- _PROBLEM TO WORK ON_: Leave the pictures out and print, word for word, the lines below from the one with "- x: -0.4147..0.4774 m" through the final line.

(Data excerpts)
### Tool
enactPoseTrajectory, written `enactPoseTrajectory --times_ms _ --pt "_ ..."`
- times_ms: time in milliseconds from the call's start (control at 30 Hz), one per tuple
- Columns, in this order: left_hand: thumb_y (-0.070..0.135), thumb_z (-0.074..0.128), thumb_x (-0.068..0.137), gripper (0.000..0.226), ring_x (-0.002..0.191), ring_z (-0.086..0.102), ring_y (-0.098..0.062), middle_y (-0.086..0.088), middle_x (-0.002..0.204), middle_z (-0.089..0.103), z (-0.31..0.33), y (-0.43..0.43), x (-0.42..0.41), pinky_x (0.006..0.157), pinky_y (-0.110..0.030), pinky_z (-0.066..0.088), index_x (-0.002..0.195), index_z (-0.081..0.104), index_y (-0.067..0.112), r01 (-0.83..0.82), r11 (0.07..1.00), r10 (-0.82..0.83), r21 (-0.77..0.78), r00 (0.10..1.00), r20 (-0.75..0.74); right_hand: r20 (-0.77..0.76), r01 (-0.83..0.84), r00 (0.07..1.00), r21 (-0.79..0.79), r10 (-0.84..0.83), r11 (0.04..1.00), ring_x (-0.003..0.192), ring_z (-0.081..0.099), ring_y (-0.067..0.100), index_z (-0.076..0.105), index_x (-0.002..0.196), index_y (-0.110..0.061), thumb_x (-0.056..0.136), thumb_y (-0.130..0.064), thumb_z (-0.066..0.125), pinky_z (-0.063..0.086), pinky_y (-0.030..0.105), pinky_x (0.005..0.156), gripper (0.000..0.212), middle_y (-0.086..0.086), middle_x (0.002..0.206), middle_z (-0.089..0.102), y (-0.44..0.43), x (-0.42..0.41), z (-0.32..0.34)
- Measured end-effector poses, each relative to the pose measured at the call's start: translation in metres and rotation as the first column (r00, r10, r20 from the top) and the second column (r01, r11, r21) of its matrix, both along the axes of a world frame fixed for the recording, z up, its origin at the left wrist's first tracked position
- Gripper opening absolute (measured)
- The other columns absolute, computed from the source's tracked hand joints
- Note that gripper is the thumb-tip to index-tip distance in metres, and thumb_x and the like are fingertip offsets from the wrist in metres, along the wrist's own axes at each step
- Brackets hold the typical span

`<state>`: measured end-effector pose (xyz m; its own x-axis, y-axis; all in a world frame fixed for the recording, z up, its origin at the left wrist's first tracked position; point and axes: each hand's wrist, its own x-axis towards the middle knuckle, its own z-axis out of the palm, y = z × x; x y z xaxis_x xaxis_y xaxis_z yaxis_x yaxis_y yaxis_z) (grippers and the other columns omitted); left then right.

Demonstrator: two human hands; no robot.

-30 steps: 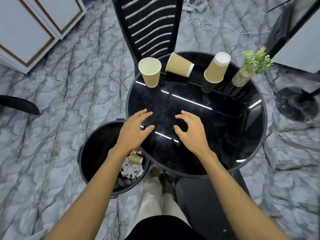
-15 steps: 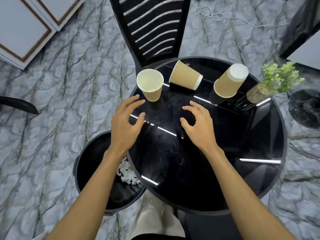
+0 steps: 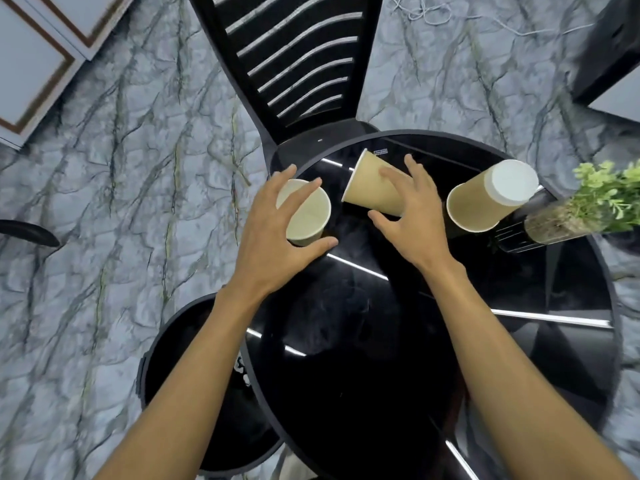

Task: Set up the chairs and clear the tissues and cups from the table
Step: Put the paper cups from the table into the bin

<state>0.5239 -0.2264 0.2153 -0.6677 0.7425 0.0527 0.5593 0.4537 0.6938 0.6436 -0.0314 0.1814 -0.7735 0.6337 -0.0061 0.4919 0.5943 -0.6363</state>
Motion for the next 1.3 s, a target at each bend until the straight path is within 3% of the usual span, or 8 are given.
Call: enactPoseTrajectory --times_ms 133,200,267,300,500,867,1133,1300 --pt "0.038 0.081 0.075 0.065 0.14 0.03 -0.014 0.006 0.153 0.035 -0.006 0.005 -0.002 0.113 -0.034 0.029 0.135 0.055 0.035 -0.043 0.998 0.044 0.038 0.999 -0.018 -0.057 0.026 0.998 0.016 -0.025 1.0 0.138 0.034 0.025 0.047 0.139 -0.028 0.08 -0.017 0.076 0.033 0.044 0.114 0.066 0.007 0.15 0.039 -0.002 0.0 -0.011" --pt "0.037 0.082 0.073 0.064 0.14 0.03 -0.013 0.005 0.153 0.035 -0.006 0.004 -0.003 0.112 -0.036 0.032 0.132 0.057 0.036 -0.056 0.998 0.057 0.028 0.998 -0.016 -0.088 0.026 0.996 0.021 -0.024 0.999 0.133 0.038 0.026 0.051 0.137 -0.025 0.078 -0.016 0.078 0.032 0.022 0.111 0.065 0.008 0.145 0.044 -0.006 0.003 -0.011" --pt "0.039 0.082 0.072 0.066 0.14 0.03 -0.013 0.006 0.154 0.031 -0.006 0.003 -0.004 0.111 -0.037 0.034 0.132 0.056 0.038 -0.072 0.997 0.072 0.011 0.997 0.005 -0.118 0.017 0.993 0.021 -0.014 1.0 0.129 0.04 0.028 0.055 0.134 -0.021 0.076 -0.013 0.08 0.026 -0.002 0.095 0.063 0.012 0.142 0.047 -0.009 0.006 -0.009" --pt "0.039 0.082 0.072 0.067 0.139 0.031 -0.012 0.006 0.154 0.031 -0.005 0.002 -0.004 0.11 -0.036 0.034 0.133 0.055 0.038 -0.079 0.997 0.078 0.009 0.997 0.017 -0.126 0.012 0.992 0.02 -0.009 1.0 0.128 0.041 0.029 0.056 0.133 -0.02 0.076 -0.013 0.08 0.023 -0.006 0.091 0.063 0.013 0.141 0.047 -0.011 0.008 -0.008" --pt "0.044 0.083 0.071 0.069 0.132 0.039 -0.01 0.01 0.143 0.038 0.002 -0.011 0.007 0.107 -0.034 0.039 0.134 0.055 0.037 -0.099 0.995 0.099 0.016 0.995 0.017 -0.112 -0.001 0.994 0.015 0.003 1.0 0.129 0.04 0.024 0.055 0.134 -0.026 0.077 -0.021 0.08 0.021 0.014 0.104 0.062 0.007 0.142 0.048 -0.024 0.024 0.002" --pt "0.044 0.082 0.072 0.069 0.134 0.034 -0.009 0.01 0.142 0.034 0.022 -0.093 0.074 0.11 -0.04 0.039 0.134 0.053 0.041 -0.16 0.987 0.16 0.021 0.987 0.002 -0.155 -0.093 0.984 0.007 0.093 0.996 0.128 0.04 0.02 0.054 0.135 -0.027 0.078 -0.024 0.079 0.012 -0.004 0.099 0.063 0.005 0.143 0.048 -0.095 0.077 0.033" --pt "0.053 0.073 0.075 0.064 0.131 0.033 -0.016 0.001 0.142 0.035 0.032 -0.202 0.119 0.107 -0.029 0.028 0.134 0.055 0.035 -0.355 0.935 0.353 -0.024 0.934 -0.047 -0.18 -0.26 0.952 -0.047 0.248 0.964 0.129 0.04 0.019 0.054 0.136 -0.028 0.078 -0.028 0.078 0.015 0.001 0.099 0.062 0.003 0.143 0.049 -0.191 0.087 0.042" --pt "0.055 0.066 0.078 0.059 0.132 0.031 -0.02 -0.002 0.144 0.034 0.03 -0.273 0.13 0.109 -0.034 0.027 0.133 0.056 0.038 -0.5 0.863 0.499 -0.069 0.866 -0.035 -0.195 -0.352 0.924 -0.105 0.327 0.93 0.127 0.041 0.017 0.054 0.135 -0.028 0.079 -0.03 0.076 0.017 0.0 0.097 0.06 0.0 0.14 0.05 -0.259 0.073 0.034"
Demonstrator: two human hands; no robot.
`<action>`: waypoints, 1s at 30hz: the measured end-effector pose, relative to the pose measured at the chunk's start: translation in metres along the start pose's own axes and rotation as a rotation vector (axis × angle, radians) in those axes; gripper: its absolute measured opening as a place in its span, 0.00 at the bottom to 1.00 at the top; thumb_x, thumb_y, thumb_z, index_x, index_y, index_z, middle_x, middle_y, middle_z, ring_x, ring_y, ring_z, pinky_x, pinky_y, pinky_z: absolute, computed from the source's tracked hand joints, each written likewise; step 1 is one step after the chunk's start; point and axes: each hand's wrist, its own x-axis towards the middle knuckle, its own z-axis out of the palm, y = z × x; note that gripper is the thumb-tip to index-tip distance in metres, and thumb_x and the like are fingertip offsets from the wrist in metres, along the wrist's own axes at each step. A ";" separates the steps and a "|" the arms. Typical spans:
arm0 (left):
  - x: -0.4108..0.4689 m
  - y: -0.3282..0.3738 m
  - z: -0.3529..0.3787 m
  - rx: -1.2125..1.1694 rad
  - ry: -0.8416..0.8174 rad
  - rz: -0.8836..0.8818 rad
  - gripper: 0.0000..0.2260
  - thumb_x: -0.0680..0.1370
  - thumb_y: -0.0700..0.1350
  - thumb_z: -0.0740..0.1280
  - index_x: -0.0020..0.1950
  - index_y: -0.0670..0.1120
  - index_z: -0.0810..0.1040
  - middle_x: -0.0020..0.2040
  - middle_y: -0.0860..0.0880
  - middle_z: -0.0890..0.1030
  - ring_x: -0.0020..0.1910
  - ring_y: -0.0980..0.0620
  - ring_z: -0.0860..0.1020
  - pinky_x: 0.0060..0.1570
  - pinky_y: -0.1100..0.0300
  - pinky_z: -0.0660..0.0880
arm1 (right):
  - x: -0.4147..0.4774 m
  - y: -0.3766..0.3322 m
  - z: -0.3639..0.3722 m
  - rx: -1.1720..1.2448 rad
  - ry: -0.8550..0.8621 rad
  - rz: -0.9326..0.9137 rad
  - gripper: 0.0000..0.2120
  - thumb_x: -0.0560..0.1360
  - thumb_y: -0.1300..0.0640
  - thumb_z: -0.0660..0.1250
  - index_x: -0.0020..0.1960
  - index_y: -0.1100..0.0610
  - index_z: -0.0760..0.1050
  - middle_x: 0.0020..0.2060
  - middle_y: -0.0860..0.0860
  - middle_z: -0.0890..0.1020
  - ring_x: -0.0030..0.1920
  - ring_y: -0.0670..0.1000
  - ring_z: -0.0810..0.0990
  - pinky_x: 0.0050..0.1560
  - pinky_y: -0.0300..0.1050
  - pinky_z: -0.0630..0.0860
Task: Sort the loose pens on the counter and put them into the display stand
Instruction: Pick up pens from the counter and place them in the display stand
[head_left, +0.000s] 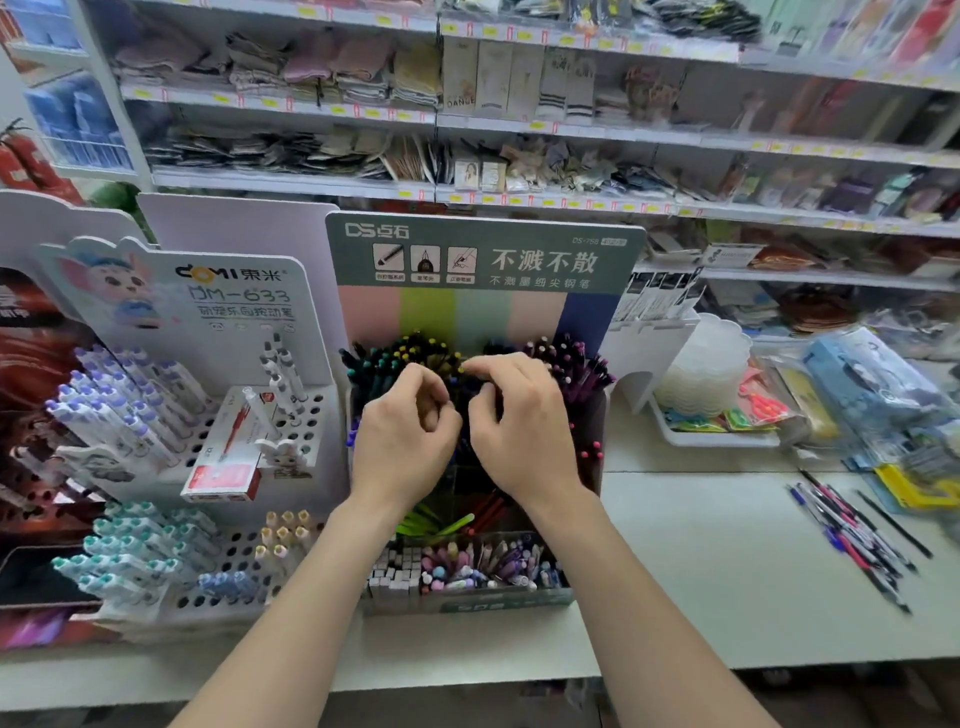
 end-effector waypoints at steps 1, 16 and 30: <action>-0.005 0.006 0.006 -0.041 -0.077 0.012 0.09 0.77 0.41 0.72 0.45 0.54 0.76 0.33 0.53 0.77 0.34 0.53 0.77 0.35 0.57 0.74 | -0.013 0.002 -0.008 0.054 0.017 0.074 0.14 0.78 0.63 0.63 0.59 0.55 0.83 0.52 0.48 0.84 0.55 0.49 0.81 0.58 0.45 0.77; -0.061 0.099 0.164 0.102 -0.921 0.297 0.08 0.83 0.49 0.63 0.56 0.57 0.82 0.47 0.59 0.81 0.43 0.59 0.79 0.49 0.50 0.80 | -0.149 0.155 -0.157 0.100 -0.194 1.049 0.12 0.79 0.54 0.64 0.55 0.45 0.84 0.44 0.48 0.87 0.47 0.50 0.86 0.46 0.47 0.83; -0.097 0.213 0.483 0.353 -1.157 0.223 0.18 0.84 0.50 0.65 0.74 0.52 0.74 0.71 0.48 0.72 0.69 0.47 0.73 0.70 0.48 0.73 | -0.210 0.437 -0.301 -0.035 -0.332 1.055 0.21 0.82 0.54 0.64 0.75 0.51 0.71 0.63 0.51 0.80 0.63 0.52 0.79 0.62 0.51 0.78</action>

- _YOUR RESPONSE_:
  - x: -0.4147..0.4774 m
  - y: -0.3766..0.3322 m
  - z: -0.3639..0.3722 m
  - rx: -1.1720..1.2448 rad
  - ry: -0.8550..0.8621 rad
  - rz: -0.9326..0.9137 rad
  - gripper: 0.0000..0.2120
  - thumb_x: -0.0560..0.1360
  - thumb_y: -0.1300..0.0640
  - thumb_z: -0.0660..0.1250
  - index_x: -0.0020..0.1960
  - index_y: -0.1100..0.0610
  - index_z: -0.0760..0.1050
  - middle_x: 0.0020..0.2060
  - middle_y: -0.0860..0.0860
  - middle_z: -0.0890..0.1020
  - ring_x: -0.0030..0.1920
  - ring_y: -0.0670..0.1000
  - ring_z: -0.0810..0.0990
  - pinky_x: 0.0050..0.1560
  - pinky_y: -0.0300..0.1050
  - pinky_z: -0.0630..0.0860
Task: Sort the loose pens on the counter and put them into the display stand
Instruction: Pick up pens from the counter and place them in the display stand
[head_left, +0.000s] 
 end-effector waypoints at steps 1, 16 and 30: <action>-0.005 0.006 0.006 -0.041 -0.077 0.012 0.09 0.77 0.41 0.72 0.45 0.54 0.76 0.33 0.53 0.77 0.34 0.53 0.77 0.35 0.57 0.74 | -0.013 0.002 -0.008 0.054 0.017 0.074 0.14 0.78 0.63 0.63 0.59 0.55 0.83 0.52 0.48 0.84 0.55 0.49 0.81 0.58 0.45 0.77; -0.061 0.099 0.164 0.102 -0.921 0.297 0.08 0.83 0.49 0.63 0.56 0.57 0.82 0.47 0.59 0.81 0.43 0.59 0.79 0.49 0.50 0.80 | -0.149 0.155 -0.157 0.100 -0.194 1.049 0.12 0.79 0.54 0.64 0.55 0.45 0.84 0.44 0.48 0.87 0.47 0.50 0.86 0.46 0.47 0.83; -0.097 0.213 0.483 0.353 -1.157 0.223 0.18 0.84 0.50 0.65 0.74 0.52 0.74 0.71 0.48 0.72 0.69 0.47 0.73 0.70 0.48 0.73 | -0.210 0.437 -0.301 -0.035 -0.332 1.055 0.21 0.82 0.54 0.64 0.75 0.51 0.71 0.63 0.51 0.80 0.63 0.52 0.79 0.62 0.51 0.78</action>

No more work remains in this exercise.